* **What you are asked to do**:
Find the line that contains "Q: Mark one or more points on the leopard" in the entries below. Output it and each later line exactly, and nothing else.

*** Opening Given records ***

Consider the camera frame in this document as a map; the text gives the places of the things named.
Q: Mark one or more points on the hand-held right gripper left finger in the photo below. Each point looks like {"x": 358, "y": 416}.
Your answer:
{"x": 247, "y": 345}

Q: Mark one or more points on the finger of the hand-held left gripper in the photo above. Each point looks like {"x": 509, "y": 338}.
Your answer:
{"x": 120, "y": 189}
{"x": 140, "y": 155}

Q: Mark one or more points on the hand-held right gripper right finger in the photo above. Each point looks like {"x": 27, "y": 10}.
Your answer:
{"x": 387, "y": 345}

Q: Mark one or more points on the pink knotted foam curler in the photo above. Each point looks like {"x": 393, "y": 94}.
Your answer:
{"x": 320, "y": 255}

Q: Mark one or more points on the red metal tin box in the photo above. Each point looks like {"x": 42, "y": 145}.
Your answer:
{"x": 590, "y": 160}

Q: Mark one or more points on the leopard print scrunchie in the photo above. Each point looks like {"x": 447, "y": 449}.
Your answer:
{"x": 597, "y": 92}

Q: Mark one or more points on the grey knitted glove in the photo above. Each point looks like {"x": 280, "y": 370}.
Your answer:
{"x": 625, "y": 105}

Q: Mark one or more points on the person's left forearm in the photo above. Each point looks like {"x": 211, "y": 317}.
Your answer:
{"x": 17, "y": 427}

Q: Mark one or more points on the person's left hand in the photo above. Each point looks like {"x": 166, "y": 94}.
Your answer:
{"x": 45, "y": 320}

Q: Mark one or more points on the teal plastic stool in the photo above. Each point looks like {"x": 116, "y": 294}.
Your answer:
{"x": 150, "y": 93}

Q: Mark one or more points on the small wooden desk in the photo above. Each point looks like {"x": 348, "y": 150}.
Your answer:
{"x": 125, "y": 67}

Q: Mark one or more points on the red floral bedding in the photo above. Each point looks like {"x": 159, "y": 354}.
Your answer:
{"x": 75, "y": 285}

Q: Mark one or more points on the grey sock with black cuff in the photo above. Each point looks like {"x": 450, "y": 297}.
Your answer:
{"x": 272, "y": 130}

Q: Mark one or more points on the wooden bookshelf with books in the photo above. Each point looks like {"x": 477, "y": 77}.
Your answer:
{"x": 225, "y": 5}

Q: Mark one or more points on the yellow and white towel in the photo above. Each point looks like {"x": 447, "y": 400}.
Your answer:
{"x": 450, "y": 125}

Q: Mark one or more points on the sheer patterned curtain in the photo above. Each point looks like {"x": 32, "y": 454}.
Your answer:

*** Closing Given records ***

* **Your solution**:
Q: Mark one or more points on the leopard print scrunchie in the photo above. Each point looks like {"x": 447, "y": 449}.
Your answer:
{"x": 597, "y": 92}

Q: Mark one or more points on the grey knitted glove in the photo above. Each point looks like {"x": 280, "y": 370}.
Your answer:
{"x": 625, "y": 105}

Q: Mark one or more points on the person's left forearm in the photo above. Each point looks like {"x": 211, "y": 317}.
Your answer:
{"x": 17, "y": 427}

Q: Mark one or more points on the person's left hand in the photo above. Each point looks like {"x": 166, "y": 94}.
Your answer:
{"x": 45, "y": 320}

Q: Mark one or more points on the teal plastic stool in the photo above. Each point looks like {"x": 116, "y": 294}.
Your answer:
{"x": 150, "y": 93}

Q: Mark one or more points on the small wooden desk in the photo above. Each point looks like {"x": 348, "y": 150}.
Your answer:
{"x": 125, "y": 67}

Q: Mark one or more points on the red floral bedding in the photo above. Each point looks like {"x": 159, "y": 354}.
Your answer:
{"x": 75, "y": 285}

Q: Mark one or more points on the grey sock with black cuff in the photo above. Each point looks like {"x": 450, "y": 297}.
Your answer:
{"x": 272, "y": 130}

Q: Mark one or more points on the wooden bookshelf with books in the photo above. Each point looks like {"x": 477, "y": 77}.
Your answer:
{"x": 225, "y": 5}

Q: Mark one or more points on the yellow and white towel in the photo above. Each point looks like {"x": 447, "y": 400}.
Your answer:
{"x": 450, "y": 125}

Q: Mark one or more points on the sheer patterned curtain in the photo above. Each point looks like {"x": 32, "y": 454}.
Your answer:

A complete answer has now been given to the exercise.